General information
- Location: Retang Road, Jhinkharada, Bhubaneswar, Khordha, Odisha India
- Coordinates: 20°11′58″N 85°45′39″E﻿ / ﻿20.199418°N 85.760851°E
- Elevation: 19 m (62 ft)
- System: Passenger train station
- Owner: Indian Railways
- Operator: East Coast Railway
- Lines: Howrah–Chennai main line Kharagpur–Puri line
- Platforms: 4
- Tracks: 5

Construction
- Structure type: Standard (on ground station)

Other information
- Status: Functioning
- Station code: RTN

History
- Opened: 1901
- Former names: East Coast State Railway

Services
| Preceding station | Indian Railways |  |  | Following station |
| Sarkantra towards Howrah Junction |  | East Coast Railway zoneHowrah–Chennai main line |  | Khurda Road towards Chennai Central |

= Retang railway station =

Railway station in Odisha

Retang railway station is a railway station on Kharagpur–Puri line, part of the Howrah–Chennai main line under Khurda Road railway division of East Coast Railway zone.

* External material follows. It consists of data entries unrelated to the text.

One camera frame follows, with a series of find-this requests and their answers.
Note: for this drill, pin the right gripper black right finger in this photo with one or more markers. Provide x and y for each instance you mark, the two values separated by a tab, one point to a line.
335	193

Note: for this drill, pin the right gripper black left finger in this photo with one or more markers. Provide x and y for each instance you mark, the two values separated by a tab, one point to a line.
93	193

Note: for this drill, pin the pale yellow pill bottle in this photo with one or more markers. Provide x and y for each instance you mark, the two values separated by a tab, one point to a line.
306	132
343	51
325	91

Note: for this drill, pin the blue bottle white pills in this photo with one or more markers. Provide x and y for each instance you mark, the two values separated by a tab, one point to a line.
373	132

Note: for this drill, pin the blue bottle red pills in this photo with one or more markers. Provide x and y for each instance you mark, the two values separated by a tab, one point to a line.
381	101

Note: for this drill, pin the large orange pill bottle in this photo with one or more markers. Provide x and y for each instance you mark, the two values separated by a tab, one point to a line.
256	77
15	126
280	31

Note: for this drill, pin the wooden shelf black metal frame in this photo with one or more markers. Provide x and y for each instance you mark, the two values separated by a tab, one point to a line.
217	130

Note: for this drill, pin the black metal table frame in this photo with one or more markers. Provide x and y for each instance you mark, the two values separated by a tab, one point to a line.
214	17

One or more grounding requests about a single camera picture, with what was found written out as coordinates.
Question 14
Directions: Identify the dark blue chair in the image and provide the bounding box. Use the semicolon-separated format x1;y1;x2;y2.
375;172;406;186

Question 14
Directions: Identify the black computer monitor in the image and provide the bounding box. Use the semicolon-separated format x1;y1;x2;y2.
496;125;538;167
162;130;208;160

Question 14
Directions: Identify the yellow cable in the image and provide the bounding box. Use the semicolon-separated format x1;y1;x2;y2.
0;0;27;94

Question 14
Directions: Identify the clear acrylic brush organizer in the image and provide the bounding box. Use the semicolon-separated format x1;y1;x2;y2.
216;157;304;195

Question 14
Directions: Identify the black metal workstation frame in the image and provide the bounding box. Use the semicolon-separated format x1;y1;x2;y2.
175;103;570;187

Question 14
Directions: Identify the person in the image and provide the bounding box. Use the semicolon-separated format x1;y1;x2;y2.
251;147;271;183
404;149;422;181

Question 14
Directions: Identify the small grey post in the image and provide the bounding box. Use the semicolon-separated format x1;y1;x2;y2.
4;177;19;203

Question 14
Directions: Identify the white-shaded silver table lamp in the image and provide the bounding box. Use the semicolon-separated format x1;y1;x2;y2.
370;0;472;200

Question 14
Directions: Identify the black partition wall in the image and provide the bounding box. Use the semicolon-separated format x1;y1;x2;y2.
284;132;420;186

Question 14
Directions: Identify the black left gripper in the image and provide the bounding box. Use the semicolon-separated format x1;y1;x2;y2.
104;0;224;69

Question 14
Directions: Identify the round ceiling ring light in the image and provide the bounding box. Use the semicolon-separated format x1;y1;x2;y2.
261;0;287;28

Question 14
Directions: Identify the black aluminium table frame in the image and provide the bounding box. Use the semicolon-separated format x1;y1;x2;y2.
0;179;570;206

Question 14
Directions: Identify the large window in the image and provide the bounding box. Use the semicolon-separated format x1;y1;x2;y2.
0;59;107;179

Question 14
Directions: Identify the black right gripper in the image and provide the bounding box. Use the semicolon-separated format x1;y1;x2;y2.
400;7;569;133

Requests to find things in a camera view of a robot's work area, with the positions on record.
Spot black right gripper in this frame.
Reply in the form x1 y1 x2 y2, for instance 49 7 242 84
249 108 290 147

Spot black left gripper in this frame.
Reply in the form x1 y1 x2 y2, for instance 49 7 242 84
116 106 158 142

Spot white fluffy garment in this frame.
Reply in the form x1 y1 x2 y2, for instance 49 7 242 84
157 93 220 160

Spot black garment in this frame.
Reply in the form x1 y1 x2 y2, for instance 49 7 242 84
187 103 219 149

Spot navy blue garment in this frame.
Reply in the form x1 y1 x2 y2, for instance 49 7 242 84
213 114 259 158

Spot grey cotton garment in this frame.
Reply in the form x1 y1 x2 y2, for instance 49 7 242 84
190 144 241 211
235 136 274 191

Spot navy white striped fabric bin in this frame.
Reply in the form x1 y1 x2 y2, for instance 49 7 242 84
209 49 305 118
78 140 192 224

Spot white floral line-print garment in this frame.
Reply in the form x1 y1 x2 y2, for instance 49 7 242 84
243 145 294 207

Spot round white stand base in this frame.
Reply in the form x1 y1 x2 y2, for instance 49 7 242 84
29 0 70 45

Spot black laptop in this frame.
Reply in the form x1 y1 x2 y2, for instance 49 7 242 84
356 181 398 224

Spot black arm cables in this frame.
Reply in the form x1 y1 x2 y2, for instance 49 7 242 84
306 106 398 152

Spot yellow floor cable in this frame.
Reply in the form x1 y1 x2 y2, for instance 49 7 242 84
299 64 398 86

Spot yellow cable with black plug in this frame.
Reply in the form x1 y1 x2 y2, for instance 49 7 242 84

It is situated beside Retang Road at Jhinkharada in Khordha district in the Indian state of Odisha.

==History==
In between 1893 and 1896 the East Coast State Railway constructed Howrah–Chennai main line. Kharagpur–Puri branch was finally opened for public in 1901. The route was electrified in several phases. In 2005, Howrah–Chennai route was completely electrified.